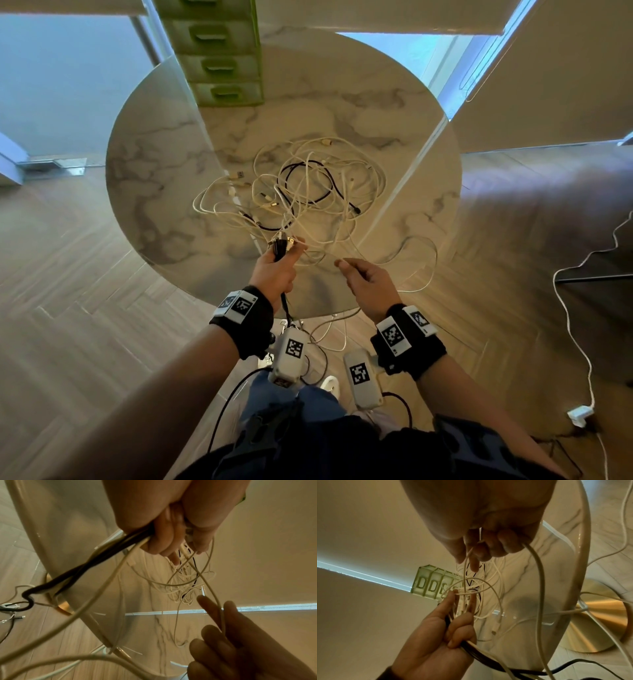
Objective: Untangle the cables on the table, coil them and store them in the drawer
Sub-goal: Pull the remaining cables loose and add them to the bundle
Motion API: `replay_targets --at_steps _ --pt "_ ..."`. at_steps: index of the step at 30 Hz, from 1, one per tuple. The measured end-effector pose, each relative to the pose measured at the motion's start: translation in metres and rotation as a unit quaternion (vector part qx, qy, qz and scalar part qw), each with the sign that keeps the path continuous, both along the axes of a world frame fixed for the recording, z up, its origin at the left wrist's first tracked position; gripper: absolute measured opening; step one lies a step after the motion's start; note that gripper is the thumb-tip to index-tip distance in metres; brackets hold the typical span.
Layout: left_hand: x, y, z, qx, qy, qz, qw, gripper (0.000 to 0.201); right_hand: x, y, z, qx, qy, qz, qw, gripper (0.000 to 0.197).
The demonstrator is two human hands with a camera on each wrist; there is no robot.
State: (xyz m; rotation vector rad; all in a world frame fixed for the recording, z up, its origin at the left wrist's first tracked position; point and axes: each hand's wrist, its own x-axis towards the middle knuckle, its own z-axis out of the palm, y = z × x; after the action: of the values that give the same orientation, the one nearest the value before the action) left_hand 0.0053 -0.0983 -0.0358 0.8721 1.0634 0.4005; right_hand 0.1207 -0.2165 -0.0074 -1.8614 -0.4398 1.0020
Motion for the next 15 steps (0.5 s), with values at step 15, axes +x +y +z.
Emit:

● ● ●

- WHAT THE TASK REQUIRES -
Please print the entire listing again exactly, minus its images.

- ANSWER TO THIS TASK -
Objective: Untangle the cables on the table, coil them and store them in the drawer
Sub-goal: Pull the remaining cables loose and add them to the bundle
Motion API: `replay_targets --at_steps _ --pt "_ ..."`. at_steps: index of the step at 30 Hz, from 1, one per tuple. The measured end-effector pose, each relative to the pose measured at the motion's start: translation in metres and rotation as a unit quaternion (vector part qx, qy, qz and scalar part qw), each with the sign that keeps the path continuous, both along the axes of a world frame fixed for the recording, z up, its origin at the left wrist's first tracked position; gripper: absolute measured opening; step one lies a step after the motion's start; note that gripper is the thumb-tip to index-tip distance in metres; brackets hold the typical span.
Layout: left_hand: x, y, z, qx, qy, qz, qw, gripper (0.000 to 0.201); right_hand: x, y, z, qx, qy, qz, qw, gripper (0.000 to 0.197).
The demonstrator is two human hands with a camera on each wrist; there is no robot.
State: (xyz m; rotation vector rad; all in a world frame fixed for the recording, z up, its origin at the left wrist's first tracked position; point and axes: each hand's wrist, its own x-axis towards the middle knuckle, its own z-axis out of the palm, y = z × x; after the action: of the values that give the same orientation, the one nearest the value before the action) left_hand 0.0053 -0.0983 -0.0358 0.8721 1.0634 0.4005; right_hand 0.1207 -0.2165 -0.0074 -1.8614 -0.4398 1.0020
Motion for the next 15 steps (0.5 s), with values at step 15, axes +x +y +z.
Emit:

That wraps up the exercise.